Eleven years ago, I set up a charity, Women for Refugee Women, that works with women seeking asylum. I see many of the experiences of my grandparents when they lost their homeland being repeated in this generation. The refugees I work with in the UK don’t have the right to work, they are exploited, they live in limbo, they wait years for citizenship, they are detained, they have left family members behind and they deal with all of that as they try to move on from the trauma they are fleeing. There is no Holocaust now, but there are wars and oppressions that may bear as harshly on the individual survivor and there are also private persecutions that drive people across borders, whose scars may be as great and more hidden. Too often, the Refugee Convention, which aimed to move the world on from the chaotic displacements of wartime and postwar Europe, is ignored.

“No paradox of contemporary politics is filled with a more poignant irony,” Arendt wrote, “than the discrepancy between the efforts of well-meaning idealists who stubbornly insist on regarding as ‘inalienable’ those human rights, which are enjoyed by citizens of the most prosperous and civilised countries, and the situation of the rightless themselves.” This irony is not confined to Arendt’s times; indeed, it is becoming painfully obvious again, as refugees drown in the seas or rot in the camps at Europe’s borders.

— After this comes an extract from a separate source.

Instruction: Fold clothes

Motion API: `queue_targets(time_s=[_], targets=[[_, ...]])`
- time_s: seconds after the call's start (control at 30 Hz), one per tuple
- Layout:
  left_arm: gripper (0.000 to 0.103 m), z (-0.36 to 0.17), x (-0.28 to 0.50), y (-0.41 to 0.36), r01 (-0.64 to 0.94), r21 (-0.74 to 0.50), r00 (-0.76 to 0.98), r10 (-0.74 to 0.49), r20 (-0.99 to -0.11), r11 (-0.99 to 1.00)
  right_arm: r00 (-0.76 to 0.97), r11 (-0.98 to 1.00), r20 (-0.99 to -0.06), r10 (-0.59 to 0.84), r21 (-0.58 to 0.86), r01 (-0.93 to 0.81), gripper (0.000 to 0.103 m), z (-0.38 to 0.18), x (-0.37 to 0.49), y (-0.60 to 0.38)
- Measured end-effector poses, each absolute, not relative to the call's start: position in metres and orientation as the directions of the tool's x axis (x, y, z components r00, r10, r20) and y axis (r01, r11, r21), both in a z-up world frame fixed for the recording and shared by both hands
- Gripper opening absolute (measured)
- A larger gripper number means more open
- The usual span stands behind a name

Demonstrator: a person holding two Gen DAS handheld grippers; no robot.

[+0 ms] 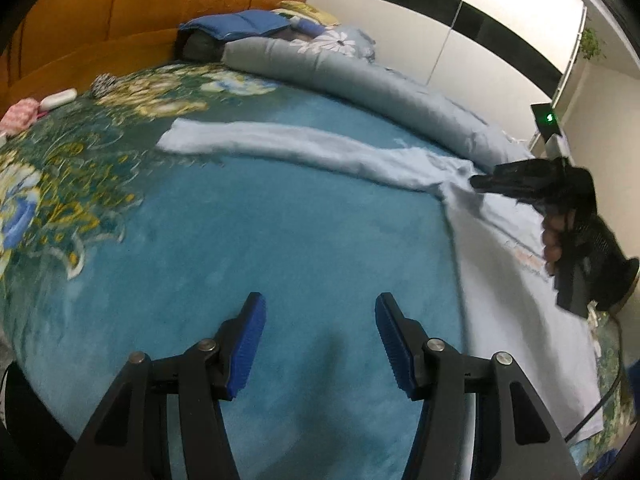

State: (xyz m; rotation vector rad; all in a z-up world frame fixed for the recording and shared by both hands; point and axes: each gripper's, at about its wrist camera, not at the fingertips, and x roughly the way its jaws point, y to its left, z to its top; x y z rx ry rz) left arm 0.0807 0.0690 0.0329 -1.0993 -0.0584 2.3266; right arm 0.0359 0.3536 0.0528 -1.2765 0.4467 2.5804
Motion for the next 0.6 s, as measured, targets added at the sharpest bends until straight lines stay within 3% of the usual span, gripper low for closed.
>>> queue_targets(time_s=[0.1,0.27,0.4,0.6], targets=[[0.058,0.048,0.073,0.092,-0.518,-0.276,-0.496,0.548,-0.674,-0.809,-0.613,-0.937,-0.79,0.008,0.208,-0.281,0.02,0.056,0.038,0.349],[0.059,0.066,0.049,0.157,-0.623,-0.341,-0.396,0.66,-0.638,-0.704,-0.704,-0.932,-0.71,0.023,0.239,-0.271,0.025,0.086,0.08,0.369],[0.059,0.064,0.022,0.228,-0.682,-0.386,-0.251,0.695,-0.674,-0.621,-0.713,-0.914,-0.692,0.117,0.206,-0.349,0.029,0.103,0.139,0.4],[0.059,0.035,-0.003,0.3,-0.675,-0.408,-0.144,0.652,-0.744,-0.615,-0.655,-0.853,-0.716,0.239,0.167,-0.494,0.03,0.097,0.227,0.452]])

This is what scared me about Brexit – not just the economic prospects, but the underlying feeling that seemed to propel it, that we are a country that wants to close its doors and turn away from the needs of those on our borders. I finally ask my mother why she decided to take the step of getting her German citizenship and find that for her it is the xenophobia, once hidden under British politeness, which has now become unapologetic. Her close friend and neighbour in her block of flats has been ranting about how it is time to end Britain’s weakness in letting in migrants. “Would you prefer that people like me had never come in?” she asks and he turns his back on her. She is afraid for the next generation and wants to give them whatever insurance she can.

There seems to be a darkness here that was hidden before and is now a visible stain. A few days after I start the application for German citizenship, I read a reader’s comment on the website of the Times for illegal migrants to the UK to be put into gas chambers. No doubt one can hear similar in Germany today and the result of the last election there was unsettling. But it is also clear that there are many in Germany, including its leader, who want to stand up for the rights of refugees. The motives of Angela Merkel in opening the border to Syrian refugees in 2015 may be complex, but as people came forward at stations to welcome the new arrivals you realised that the desire to move on from the past still runs very deeply through Germany.

I get the forms out again and make a date to go down to the German embassy to deliver them. Yes, my daughter is right to want to be German as well as British. If I want her to retain a knowledge of the past, it is not so that she can intone “never again” at memorial services, while keeping her eyes closed to the present. It’s so that she can see what happens when we deny the humanity of any individual, stateless or citizen. But she can learn that anywhere. I’ve done the forms now. We are planning our summer holiday in Germany next year.